┏━━
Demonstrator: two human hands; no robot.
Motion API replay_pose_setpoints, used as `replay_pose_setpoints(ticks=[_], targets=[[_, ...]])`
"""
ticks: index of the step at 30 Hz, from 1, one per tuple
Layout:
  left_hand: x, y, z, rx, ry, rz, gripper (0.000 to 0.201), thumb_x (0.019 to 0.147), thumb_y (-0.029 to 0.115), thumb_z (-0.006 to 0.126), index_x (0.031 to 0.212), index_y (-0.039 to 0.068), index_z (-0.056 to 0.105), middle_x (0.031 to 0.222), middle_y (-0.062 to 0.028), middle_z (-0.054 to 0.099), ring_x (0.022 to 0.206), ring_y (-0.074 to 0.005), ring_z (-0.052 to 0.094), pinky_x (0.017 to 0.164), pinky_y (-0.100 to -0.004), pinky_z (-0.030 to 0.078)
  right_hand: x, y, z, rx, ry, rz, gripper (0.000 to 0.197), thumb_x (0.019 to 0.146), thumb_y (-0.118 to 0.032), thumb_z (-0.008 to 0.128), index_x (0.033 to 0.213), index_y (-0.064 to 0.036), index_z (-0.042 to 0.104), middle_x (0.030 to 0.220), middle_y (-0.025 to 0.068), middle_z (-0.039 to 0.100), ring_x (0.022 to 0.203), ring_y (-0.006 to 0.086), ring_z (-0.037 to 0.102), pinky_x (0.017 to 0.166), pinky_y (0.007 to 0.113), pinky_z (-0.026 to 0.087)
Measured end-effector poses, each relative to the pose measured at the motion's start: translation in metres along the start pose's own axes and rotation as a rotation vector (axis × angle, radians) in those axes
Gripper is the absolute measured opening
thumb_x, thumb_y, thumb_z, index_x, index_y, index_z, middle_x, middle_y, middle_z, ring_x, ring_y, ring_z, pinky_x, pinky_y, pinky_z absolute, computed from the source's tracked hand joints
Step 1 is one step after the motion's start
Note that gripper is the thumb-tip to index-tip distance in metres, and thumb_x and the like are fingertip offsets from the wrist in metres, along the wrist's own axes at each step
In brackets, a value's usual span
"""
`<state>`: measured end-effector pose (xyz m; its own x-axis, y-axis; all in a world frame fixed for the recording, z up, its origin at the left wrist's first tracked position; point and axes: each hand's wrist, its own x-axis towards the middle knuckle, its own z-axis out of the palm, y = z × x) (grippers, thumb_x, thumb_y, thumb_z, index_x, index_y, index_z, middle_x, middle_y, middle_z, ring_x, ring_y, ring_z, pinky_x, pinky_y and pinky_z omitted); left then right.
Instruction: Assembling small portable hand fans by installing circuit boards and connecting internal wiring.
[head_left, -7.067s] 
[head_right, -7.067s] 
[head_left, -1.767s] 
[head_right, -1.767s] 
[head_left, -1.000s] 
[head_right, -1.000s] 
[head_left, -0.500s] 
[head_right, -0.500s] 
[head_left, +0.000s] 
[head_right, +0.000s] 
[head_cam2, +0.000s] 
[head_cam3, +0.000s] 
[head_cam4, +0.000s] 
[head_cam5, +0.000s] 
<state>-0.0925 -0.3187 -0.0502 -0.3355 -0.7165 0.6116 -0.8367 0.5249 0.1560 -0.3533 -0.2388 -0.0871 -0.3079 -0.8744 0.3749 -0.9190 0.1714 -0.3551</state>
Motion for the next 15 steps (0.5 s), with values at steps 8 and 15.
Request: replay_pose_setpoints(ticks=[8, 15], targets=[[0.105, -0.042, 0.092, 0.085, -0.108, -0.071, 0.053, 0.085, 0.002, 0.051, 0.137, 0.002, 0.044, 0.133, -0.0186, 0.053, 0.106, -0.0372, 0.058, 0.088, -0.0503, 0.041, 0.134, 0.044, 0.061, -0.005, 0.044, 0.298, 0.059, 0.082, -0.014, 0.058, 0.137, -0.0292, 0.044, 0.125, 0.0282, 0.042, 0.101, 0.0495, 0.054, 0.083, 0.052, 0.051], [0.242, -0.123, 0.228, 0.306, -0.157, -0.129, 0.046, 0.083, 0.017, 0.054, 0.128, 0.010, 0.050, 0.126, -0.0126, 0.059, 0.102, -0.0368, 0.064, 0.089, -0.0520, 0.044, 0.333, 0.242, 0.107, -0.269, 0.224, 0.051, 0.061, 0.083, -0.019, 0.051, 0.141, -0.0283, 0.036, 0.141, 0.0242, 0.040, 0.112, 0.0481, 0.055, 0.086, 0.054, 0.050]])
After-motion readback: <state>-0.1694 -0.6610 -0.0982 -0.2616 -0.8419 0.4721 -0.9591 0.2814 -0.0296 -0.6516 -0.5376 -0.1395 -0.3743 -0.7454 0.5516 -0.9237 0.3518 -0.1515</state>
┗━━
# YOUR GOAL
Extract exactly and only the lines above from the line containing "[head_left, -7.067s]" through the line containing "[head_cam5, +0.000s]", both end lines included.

# SOLUTION TO THIS TASK
[head_left, -7.067s] 
[head_right, -7.067s] 
[head_left, -1.767s] 
[head_right, -1.767s] 
[head_left, -1.000s] 
[head_right, -1.000s] 
[head_left, -0.500s] 
[head_right, -0.500s] 
[head_left, +0.000s] 
[head_right, +0.000s] 
[head_cam2, +0.000s] 
[head_cam3, +0.000s] 
[head_cam4, +0.000s] 
[head_cam5, +0.000s] 

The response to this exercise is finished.